Józef Tusk (23 March 1907 - 12 June 1987) was a Polish luthier, the grandfather of the Prime Minister of Poland, Donald Tusk. During World War II, Tusk was arrested by the Germans and conscripted as a forced laborer before he was pressed into the Wehrmacht, the latter of which proved to be controversial during his grandson's 2005 Polish presidential election.

==Biography==
A member of the Lechitic (West Slavic) Polish–Kashubian minority, Józef Tusk was born in Emaus – a suburb of Danzig, German Empire to a working class Catholic family of Józef Tusk and Augustyna Tusk (née Adamczyk). He became a citizen of the Free City of Danzig after World War I and worked for Polish State Railways in the Free City. He became a member of the Polish Secret Military Organization (Tajna Organizacja Wojskowa, TOW), which prepared behind-the-lines operatives in case of the war. On 1 September 1938 Tusk was placed in the position of the telegraphist in the Danzig (Gdańsk) railway station. It is likely, but not confirmed, that he had been working with the Polish intelligence services. On 1 September 1939, when Germany invaded Poland, the Free City of Danzig was incorporated into the German Reich and the citizens of the Free City became German nationals. Tusk was assaulted in his house in the morning, and later witnessed German arrests of Poles at a railway station, and the Defence of the Polish Post in Danzig.
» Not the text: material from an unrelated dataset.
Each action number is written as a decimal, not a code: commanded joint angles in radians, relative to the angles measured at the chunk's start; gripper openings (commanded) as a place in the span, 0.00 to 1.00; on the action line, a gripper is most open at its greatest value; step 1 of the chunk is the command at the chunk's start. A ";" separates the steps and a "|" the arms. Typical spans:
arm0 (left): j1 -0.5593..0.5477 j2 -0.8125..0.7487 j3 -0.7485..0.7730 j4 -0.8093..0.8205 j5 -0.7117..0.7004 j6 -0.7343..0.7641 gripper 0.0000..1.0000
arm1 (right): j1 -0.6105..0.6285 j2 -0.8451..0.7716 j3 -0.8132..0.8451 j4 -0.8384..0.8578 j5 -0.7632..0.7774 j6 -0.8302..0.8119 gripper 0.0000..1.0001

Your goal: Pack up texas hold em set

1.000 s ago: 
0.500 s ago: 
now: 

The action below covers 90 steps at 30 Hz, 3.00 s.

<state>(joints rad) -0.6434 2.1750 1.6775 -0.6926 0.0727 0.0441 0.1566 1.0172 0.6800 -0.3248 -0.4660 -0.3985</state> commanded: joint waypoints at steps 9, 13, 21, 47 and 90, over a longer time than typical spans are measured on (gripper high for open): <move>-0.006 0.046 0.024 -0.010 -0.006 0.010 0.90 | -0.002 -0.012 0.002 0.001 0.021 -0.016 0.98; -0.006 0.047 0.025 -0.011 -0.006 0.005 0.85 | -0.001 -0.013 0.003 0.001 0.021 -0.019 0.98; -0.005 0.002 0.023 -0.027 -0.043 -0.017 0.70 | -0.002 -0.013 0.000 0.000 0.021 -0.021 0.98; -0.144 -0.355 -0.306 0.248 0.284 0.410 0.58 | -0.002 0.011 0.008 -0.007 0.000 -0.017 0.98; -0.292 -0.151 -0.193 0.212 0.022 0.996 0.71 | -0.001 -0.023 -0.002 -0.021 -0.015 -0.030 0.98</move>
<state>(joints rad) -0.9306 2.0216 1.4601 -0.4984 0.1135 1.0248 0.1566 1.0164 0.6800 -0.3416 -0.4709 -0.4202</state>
Józef Tusk reported the assault to Danzig police, and was subsequently arrested as a Polish activist, described as a "Polish fanatic, dangerous to the security of the German State"; his family on the same day was evicted from their house. Tusk was a forced laborer working in the construction of the Stutthof concentration camp In 1941 he was interviewed by Gestapo and imprisoned in Neuengamme concentration camp. On 26 August 1942 he was released from Neuengamme.
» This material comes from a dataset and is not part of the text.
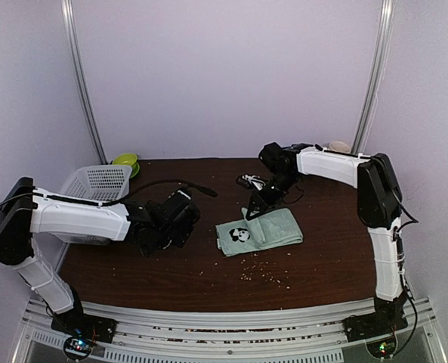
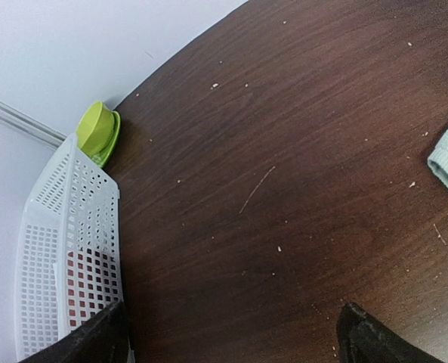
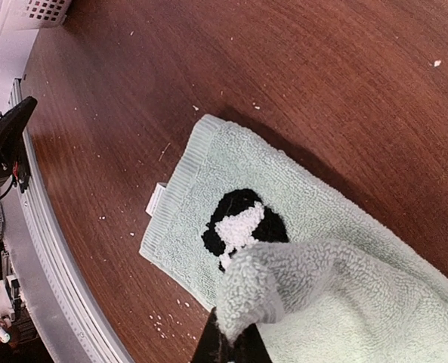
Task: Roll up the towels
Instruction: Fold the towel at the center of the board.
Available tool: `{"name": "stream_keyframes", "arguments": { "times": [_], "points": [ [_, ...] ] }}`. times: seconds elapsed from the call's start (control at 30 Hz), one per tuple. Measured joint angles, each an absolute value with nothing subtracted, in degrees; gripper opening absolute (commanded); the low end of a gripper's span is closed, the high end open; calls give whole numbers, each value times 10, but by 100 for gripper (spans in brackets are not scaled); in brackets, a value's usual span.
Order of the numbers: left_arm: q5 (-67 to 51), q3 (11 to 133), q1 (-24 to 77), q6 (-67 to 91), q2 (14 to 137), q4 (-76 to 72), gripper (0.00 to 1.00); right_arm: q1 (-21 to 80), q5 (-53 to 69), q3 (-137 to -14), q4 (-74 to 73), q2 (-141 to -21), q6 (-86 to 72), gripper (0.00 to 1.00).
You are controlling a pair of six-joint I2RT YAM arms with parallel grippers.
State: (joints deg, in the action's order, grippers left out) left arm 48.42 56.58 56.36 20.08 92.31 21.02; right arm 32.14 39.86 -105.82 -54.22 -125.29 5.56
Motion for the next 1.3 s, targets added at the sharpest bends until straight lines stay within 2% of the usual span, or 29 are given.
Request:
{"name": "stream_keyframes", "arguments": {
  "times": [1.07,1.13,1.3],
  "points": [
    [484,566,564,201,935,210,98,346,452,-1106,-529,-1306,40,1],
    [484,566,564,201,936,210,98,347,453,-1110,-529,-1308,40,4],
    [484,566,564,203,937,210,98,349,456,-1113,-524,-1320,31,20]
  ]
}}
On 2 August 1944 Tusk was conscripted into Wehrmacht, into the 328. Grenadier-Ersatz- und Ausbildungsbatallion (328th Grenadier Replacement and Training Battalion). After about four months, around 24 November 1944 or soon afterward, he either deserted, defecting to the Polish Armed Forces in the West, or was imprisoned in an Allied prisoners-of-war camp.
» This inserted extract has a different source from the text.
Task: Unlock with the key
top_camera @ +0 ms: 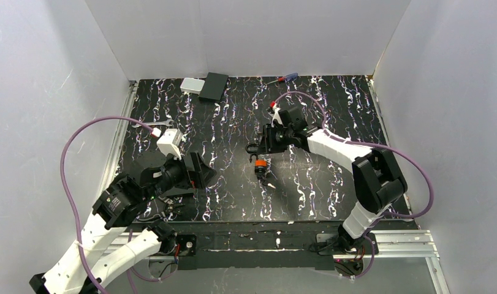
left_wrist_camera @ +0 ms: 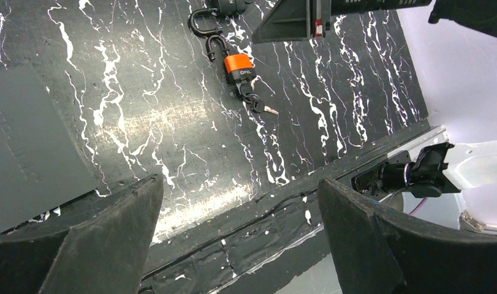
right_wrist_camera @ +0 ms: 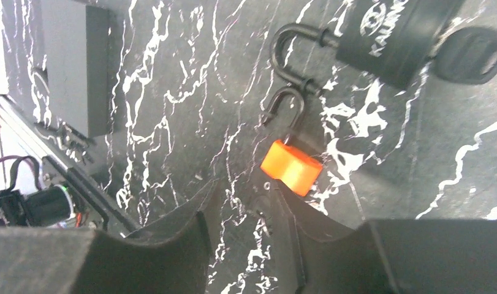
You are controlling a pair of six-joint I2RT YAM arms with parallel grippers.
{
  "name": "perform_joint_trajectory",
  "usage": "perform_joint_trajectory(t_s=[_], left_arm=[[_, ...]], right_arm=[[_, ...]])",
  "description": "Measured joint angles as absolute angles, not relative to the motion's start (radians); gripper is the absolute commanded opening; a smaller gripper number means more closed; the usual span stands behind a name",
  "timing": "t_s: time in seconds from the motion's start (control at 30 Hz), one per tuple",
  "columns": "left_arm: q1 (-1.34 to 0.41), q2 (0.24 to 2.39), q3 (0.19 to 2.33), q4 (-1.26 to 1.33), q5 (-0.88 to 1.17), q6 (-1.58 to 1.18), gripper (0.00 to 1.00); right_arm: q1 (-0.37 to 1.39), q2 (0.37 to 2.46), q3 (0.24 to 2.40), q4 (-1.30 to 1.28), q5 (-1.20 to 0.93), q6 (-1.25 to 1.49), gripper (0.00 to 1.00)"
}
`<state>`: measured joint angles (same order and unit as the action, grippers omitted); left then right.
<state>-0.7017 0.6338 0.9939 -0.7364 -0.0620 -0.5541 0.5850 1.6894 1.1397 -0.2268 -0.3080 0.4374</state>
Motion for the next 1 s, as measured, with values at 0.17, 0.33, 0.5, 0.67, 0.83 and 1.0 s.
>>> perform_joint_trajectory(t_s=[0.17, 0.33, 0.5, 0.67, 0.83, 1.0], left_arm=[[-0.702, 0.631, 0.994, -0.733, -0.056, -0.564, 0.94], [-0.702, 0.613, 0.994, -0.735, -0.053, -0.572, 0.94], [-0.702, 0.599, 0.994, -0.745, -0.053, -0.577, 0.94], [-0.702, 0.593, 0.994, -0.763, -0.053, -0.577, 0.94], [-0.702, 0.584, 0.994, -0.772, -0.054, -0.576, 0.94], [-0.702, 0.584, 1.004, -0.776, -0.064, -0.563, 0.95]], right_arm=[[0.625, 1.687, 1.097, -0.209, -0.321, 0.468, 0.37], [0.664, 1.736, 1.096, -0.208, -0.316, 0.487, 0.34], [0.668, 1.779, 1.096, -0.212, -0.302, 0.488, 0.34], [0.669, 1.781, 1.096, -0.208, -0.298, 0.477, 0.34], [0.669, 1.781, 1.127, -0.258, -0.293, 0.464, 0.39], [0.668, 1.765, 1.257, -0.362, -0.298, 0.455, 0.55]])
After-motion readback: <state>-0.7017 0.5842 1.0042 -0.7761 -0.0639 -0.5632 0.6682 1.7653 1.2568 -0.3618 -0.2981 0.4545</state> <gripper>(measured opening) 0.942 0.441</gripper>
Józef Tusk returned to Sopot, where his family moved to, in the People's Republic of Poland, in mid-October 1945. According to his family and friends, he never spoke much about his wartime history.

==Legacy==
Tusk's conscription to Wehrmacht proved to be controversial during the 2005 Polish presidential election, when it was called the "Wehrmacht affair" (Polish: Afera wehrmachtowa), and the most heated issue of the campaign. Similar instances of Poles forced to serve in the German army have proved controversial, particularly after the war, but even in modern Poland saying that a family member served in the German Army is looked down upon. Józef's grandson, Donald Tusk, was a presidential candidate from the Civic Platform party, and the claim that his grandfather not only served but even volunteered to serve in the Wehrmacht gained notoriety in the media after it was made by the politician from an opposing party, Jacek Kurski from Law and Justice (PiS). (Kurski was later said to have admitted, off camera, that this was false news aimed at "uneducated masses"). This was seen as an attempt to damage Tusk's reputation, by an association with Wehrmacht, the army of Nazi Germany, seen quite negatively in Poland. Donald Tusk stated that he had no knowledge of this part of his family's history; sources vary on the extent to which the revelation had any impact on the presidential campaign, which was eventually won by Tusk's opponent, Lech Kaczyński from PiS. Kurski was expelled from PiS for his role in the accusations, and Kaczyński issued an apology in the name of his political party to Tusk.